Kommentar: Vorsicht vor dem Brüssel-Effekt beim Thema Künstliche Intelligenz
Brüssel will einen „Goldstandard“ für die neue Technik entwickeln.
Foto: dpaDas Phänomen hat einen eigenen Namen: Wenn Gesetzgebung der Europäischen Union (EU) über die Grenzen hinaus Wirkung zeigt, wird das „Brüssel-Effekt“ genannt. Auf den dürfte der Staatenverbund beim „AI Act“ hoffen, der Künstliche Intelligenz in zahlreichen Lebensbereichen regulieren soll.

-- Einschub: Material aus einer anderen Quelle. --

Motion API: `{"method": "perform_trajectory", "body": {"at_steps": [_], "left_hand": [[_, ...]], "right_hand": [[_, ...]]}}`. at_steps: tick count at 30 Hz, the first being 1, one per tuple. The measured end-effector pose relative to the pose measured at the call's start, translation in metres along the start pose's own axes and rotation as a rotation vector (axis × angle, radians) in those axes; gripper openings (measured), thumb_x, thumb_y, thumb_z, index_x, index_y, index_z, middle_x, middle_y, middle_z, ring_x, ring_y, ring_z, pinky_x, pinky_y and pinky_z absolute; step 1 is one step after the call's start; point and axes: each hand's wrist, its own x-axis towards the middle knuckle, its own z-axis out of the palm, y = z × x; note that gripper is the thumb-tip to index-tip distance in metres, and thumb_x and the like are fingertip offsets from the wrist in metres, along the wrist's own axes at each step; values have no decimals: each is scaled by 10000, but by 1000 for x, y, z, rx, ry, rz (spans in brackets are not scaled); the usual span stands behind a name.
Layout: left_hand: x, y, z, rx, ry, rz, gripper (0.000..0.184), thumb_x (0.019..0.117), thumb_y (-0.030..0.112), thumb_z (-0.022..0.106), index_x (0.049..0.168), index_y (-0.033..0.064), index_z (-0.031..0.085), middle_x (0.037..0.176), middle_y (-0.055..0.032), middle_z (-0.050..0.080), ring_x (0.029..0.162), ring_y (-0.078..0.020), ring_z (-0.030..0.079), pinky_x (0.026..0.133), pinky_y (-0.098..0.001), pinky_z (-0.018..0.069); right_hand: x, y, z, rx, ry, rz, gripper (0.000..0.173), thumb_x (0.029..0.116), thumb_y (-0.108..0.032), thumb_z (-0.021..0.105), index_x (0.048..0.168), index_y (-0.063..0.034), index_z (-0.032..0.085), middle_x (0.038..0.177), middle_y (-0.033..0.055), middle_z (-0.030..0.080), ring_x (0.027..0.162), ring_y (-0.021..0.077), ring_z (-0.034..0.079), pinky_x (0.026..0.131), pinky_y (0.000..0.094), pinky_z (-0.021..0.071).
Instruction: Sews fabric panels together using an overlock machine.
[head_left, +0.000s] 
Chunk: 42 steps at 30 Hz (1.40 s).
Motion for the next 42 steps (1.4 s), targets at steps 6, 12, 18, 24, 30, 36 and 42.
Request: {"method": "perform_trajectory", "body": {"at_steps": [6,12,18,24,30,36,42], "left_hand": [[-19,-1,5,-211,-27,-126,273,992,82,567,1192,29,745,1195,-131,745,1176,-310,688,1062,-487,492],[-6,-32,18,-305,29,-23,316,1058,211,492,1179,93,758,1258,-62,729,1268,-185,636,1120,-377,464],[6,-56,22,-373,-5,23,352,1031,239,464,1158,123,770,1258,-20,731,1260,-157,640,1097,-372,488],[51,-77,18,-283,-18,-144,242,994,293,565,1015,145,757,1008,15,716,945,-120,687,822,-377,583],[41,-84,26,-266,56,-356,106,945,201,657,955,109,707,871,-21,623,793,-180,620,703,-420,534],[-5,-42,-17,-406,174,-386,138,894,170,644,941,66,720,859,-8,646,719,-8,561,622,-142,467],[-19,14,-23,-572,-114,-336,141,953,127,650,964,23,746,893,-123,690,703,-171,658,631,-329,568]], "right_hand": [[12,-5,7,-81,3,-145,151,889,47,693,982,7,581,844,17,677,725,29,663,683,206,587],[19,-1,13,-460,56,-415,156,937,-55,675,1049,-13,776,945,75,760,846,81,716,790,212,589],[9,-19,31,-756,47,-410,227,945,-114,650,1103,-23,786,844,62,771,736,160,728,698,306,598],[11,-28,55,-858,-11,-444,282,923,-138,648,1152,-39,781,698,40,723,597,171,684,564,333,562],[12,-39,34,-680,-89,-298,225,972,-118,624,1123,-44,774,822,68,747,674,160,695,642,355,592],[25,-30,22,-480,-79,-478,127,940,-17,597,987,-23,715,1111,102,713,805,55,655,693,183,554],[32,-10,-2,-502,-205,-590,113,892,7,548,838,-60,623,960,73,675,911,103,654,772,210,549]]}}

Dass Europa die ebenso mächtige wie zukunftsträchtige Technologie im Sinne der eigenen Werte einheitlich regulieren will, ist einerseits richtig, bietet sie doch erhebliches Potenzial für Fehler und Missbrauch. Andererseits lässt der aktuelle Entwurf befürchten, dass die Politik damit die Wettbewerbsfähigkeit der hiesigen Wirtschaft behindert – und so Wettbewerbern aus Übersee einen Vorteil verschafft.
Das Regelwerk mit seinen mehr als 120 Seiten sieht einen risikobasierten Ansatz vor: Je gefährlicher Anwendungen sind, desto strengere Vorgaben müssen die Anbieter erfüllen. Und was die Menschenrechte bedroht, wie Gesichtserkennung im öffentlichen Raum, ist vollständig verboten.
Die Schwierigkeiten für die Wirtschaft lassen sich, erstens, auf das Handwerk zurückführen. Die Verordnung liest sich bislang an vielen Stellen schwammig, der Interpretationsspielraum ist damit groß. Das könnte so manches Entwicklungsprojekt bremsen oder gar stoppen.
Der Gesetzentwurf lässt, zweitens, an vielen Stellen technische Kompetenz vermissen. So ist die Definition Künstlicher Intelligenz sehr breit gefasst und schließt statistische Methoden sowie Such- und Optimierungsverfahren ein, die auch in vielen konventionellen Softwareprodukten zum Einsatz kommen.
Experten zweifeln an der Umsetzbarkeit der Gesetzgebung
Und dass Daten, mit denen die Algorithmen von Hochrisikoanwendungen trainiert werden, „repräsentativ, fehlerfrei und vollständig“ sein sollen, lässt jeden Data-Scientist mit dem Kopf schütteln: Das dürfte trotz aller Bemühungen Wunschdenken sein. Eine derartige Vorgabe dürfte nur mit einem enormen Aufwand umzusetzen sein.
>> Lesen Sie hier: RWE-Chef im Interview – „EU-Regulierung würgt den Wasserstoff-Hochlauf komplett ab“
Insgesamt ist der Entwurf, drittens, von einer Haltung durchdrungen, die den Fortschritt nicht eben fördert. Die Risiken stehen klar im Vordergrund, die Chancen werden unterbewertet. Das heißt am Ende, im Zweifel wird eher mehr reguliert als weniger. Das wiederum heißt: Große Unternehmen stellen vorsichtshalber ein paar Juristen mehr ein, um sich abzusichern – Mittelständler und Start-ups können das nur bedingt.
Die Verhandlungen zwischen den EU-Institutionen dürften bald beginnen. Es ist zu hoffen, dass die Politiker neben der internationalen Reichweite ihrer Gesetzgebung auch die Effekte für die europäischen Unternehmen und Forschungseinrichtungen im Blick haben.